[To do]
The answer must consist only of the lines from the line with "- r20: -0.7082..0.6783" to the line with "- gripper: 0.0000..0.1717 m", both included, exactly as they stand below.

[Source records]
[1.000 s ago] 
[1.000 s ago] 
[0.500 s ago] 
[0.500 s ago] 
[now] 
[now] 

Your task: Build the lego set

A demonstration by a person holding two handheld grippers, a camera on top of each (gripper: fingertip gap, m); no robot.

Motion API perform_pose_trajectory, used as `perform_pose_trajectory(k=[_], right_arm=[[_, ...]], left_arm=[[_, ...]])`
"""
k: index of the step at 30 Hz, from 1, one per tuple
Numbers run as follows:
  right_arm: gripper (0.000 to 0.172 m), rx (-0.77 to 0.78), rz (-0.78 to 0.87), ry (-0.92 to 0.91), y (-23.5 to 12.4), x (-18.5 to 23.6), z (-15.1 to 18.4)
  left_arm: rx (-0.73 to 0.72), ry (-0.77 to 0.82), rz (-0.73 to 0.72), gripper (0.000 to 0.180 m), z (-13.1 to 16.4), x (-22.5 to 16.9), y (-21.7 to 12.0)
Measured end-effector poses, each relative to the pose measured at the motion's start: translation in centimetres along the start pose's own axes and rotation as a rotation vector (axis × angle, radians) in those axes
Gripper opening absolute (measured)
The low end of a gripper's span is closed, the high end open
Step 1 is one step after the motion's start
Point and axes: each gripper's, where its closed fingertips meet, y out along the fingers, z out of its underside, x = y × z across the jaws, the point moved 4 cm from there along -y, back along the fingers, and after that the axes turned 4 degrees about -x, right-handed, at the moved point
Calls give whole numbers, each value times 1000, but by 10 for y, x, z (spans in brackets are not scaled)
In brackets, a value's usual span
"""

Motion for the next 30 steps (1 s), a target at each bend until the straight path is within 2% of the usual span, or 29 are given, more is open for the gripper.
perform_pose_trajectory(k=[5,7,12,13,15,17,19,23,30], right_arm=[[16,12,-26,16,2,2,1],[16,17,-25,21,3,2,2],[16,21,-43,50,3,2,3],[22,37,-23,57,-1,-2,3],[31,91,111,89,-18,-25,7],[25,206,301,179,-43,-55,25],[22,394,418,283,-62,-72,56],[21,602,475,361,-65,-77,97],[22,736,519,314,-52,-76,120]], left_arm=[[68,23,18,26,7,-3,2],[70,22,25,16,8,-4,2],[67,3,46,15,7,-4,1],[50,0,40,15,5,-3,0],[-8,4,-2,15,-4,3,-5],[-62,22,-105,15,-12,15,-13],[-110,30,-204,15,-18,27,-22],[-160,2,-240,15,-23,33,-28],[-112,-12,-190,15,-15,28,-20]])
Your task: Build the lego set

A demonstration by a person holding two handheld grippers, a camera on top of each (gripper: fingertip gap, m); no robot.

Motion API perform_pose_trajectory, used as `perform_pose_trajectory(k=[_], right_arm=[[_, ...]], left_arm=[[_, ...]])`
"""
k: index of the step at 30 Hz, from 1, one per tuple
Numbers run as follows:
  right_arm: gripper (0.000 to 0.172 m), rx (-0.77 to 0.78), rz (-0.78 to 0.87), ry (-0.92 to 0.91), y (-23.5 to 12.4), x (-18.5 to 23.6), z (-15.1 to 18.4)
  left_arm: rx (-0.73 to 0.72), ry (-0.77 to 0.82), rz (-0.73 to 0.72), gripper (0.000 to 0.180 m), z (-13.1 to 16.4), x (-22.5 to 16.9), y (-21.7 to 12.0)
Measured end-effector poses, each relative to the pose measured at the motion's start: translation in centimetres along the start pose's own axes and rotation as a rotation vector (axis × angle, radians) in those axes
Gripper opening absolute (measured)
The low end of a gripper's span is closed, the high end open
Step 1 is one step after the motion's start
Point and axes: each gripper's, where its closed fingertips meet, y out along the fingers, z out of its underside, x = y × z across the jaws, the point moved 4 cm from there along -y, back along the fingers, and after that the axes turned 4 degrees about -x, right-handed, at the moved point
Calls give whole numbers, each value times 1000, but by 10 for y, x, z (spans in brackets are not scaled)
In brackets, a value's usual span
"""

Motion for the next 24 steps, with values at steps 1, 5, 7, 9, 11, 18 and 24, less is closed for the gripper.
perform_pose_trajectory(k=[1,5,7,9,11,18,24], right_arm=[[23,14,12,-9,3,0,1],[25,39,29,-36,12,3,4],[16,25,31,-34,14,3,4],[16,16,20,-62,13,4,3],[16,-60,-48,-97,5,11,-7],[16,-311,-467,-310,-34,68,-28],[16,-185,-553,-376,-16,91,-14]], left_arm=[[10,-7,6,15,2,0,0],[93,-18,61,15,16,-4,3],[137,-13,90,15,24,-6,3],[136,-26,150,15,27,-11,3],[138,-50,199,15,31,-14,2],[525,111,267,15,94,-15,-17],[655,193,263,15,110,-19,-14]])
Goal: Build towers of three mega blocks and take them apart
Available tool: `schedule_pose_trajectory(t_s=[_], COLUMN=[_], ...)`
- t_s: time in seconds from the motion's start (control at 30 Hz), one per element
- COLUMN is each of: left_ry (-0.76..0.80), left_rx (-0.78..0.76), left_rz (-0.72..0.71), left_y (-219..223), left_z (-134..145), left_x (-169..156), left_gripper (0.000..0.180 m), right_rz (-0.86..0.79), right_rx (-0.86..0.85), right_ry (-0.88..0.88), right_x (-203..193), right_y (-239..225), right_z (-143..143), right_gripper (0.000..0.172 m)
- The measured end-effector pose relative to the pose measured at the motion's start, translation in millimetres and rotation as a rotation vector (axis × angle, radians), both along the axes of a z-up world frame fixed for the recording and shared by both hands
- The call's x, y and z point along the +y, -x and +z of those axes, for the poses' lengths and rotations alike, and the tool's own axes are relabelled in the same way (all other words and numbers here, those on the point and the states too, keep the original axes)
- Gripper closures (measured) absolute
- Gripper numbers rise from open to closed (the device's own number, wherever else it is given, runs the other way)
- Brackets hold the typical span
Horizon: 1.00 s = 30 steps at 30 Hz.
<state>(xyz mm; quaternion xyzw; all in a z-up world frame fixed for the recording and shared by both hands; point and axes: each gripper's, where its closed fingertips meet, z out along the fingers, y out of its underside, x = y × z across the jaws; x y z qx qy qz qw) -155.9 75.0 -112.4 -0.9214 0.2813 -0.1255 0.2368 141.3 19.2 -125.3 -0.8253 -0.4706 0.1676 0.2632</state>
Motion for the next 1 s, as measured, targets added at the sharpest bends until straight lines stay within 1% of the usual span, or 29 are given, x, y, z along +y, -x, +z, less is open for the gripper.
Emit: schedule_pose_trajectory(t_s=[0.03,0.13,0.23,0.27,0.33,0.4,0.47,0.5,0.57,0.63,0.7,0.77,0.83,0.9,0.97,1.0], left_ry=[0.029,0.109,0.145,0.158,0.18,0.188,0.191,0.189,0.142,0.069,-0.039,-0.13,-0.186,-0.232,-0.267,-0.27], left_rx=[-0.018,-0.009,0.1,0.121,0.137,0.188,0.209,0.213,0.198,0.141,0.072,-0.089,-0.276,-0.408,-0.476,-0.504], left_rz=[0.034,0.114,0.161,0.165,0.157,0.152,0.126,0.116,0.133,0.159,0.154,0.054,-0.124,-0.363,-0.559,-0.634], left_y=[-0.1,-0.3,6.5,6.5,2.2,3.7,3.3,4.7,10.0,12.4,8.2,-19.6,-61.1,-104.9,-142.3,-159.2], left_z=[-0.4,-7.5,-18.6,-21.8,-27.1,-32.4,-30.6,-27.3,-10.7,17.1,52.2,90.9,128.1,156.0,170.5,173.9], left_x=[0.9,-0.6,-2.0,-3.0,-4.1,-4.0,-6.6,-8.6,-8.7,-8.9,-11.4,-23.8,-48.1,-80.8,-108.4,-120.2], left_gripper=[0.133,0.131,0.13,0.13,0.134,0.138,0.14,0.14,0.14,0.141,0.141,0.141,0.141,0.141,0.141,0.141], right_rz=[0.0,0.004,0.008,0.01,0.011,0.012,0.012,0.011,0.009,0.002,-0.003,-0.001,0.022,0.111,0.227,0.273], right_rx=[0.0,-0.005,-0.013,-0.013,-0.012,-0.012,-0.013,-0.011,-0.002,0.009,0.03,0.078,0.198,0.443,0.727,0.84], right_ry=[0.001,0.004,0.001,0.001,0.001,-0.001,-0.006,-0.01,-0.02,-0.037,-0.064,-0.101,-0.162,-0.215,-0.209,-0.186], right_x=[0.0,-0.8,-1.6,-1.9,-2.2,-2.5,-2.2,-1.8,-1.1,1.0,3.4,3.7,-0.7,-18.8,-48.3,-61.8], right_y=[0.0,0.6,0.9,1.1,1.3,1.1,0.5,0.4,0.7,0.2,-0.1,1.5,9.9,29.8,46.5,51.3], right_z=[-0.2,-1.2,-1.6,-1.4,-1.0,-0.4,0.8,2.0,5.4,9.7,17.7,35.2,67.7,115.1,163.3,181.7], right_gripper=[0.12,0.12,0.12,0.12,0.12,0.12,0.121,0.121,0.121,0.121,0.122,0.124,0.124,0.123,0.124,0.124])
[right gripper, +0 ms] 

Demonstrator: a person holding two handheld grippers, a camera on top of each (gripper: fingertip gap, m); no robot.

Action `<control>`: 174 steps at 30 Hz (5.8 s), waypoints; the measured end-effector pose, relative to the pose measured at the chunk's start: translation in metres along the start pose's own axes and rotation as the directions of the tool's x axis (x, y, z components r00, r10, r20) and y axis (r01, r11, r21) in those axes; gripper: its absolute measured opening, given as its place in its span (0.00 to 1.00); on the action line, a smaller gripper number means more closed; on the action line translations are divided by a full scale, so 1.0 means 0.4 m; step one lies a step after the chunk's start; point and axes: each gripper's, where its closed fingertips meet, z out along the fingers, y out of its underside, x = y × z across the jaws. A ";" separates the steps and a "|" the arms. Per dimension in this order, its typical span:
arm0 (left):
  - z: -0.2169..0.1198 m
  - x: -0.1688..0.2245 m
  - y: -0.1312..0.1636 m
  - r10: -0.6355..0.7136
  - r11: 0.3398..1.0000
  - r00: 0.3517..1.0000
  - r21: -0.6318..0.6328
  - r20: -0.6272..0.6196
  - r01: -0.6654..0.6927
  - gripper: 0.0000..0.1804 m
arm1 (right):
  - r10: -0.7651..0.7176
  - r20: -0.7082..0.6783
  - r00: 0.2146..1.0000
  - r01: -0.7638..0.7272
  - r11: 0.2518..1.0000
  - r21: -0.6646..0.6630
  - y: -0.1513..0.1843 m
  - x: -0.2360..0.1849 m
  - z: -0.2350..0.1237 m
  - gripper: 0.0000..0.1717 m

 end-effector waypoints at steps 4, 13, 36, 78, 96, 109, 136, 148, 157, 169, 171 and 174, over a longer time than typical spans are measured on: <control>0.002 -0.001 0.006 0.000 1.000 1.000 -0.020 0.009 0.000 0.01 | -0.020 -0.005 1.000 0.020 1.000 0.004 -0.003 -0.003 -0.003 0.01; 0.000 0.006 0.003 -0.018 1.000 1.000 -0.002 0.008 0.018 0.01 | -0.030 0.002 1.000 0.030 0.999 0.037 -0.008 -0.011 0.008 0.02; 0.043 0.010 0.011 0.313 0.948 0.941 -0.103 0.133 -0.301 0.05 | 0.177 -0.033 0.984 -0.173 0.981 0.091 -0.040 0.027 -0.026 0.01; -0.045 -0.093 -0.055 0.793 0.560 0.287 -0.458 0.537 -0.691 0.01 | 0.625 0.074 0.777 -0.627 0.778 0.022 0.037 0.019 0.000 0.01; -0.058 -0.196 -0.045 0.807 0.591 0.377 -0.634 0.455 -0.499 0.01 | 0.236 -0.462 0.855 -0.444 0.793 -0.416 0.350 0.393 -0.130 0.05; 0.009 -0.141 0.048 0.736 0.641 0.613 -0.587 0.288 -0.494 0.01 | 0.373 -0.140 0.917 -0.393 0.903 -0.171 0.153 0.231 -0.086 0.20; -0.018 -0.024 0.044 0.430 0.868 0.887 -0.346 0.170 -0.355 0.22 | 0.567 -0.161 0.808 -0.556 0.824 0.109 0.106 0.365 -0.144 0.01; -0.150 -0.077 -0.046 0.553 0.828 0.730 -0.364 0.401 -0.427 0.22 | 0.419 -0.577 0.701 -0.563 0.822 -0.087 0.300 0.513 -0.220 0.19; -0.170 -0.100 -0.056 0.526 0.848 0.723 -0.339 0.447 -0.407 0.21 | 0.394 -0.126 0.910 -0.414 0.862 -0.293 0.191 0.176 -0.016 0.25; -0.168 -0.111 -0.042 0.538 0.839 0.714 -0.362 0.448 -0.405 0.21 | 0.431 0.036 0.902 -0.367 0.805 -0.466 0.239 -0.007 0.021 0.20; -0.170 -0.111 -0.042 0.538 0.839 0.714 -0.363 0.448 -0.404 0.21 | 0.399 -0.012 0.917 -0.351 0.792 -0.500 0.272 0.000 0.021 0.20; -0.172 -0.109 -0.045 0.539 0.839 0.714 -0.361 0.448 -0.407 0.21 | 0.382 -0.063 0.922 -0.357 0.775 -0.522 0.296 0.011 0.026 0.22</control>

[Task response]
  - r20: -0.7082..0.6783
  - r00: 0.2146..1.0000
  - r01: -0.7638..0.7272
  - r11: 0.2518..1.0000
  - r21: -0.6646..0.6630
  - y: -0.1513..0.1843 m
  - x: -0.2360..0.1849 m
  - z: -0.2350..0.1237 m
  - gripper: 0.0000..0.1717 m

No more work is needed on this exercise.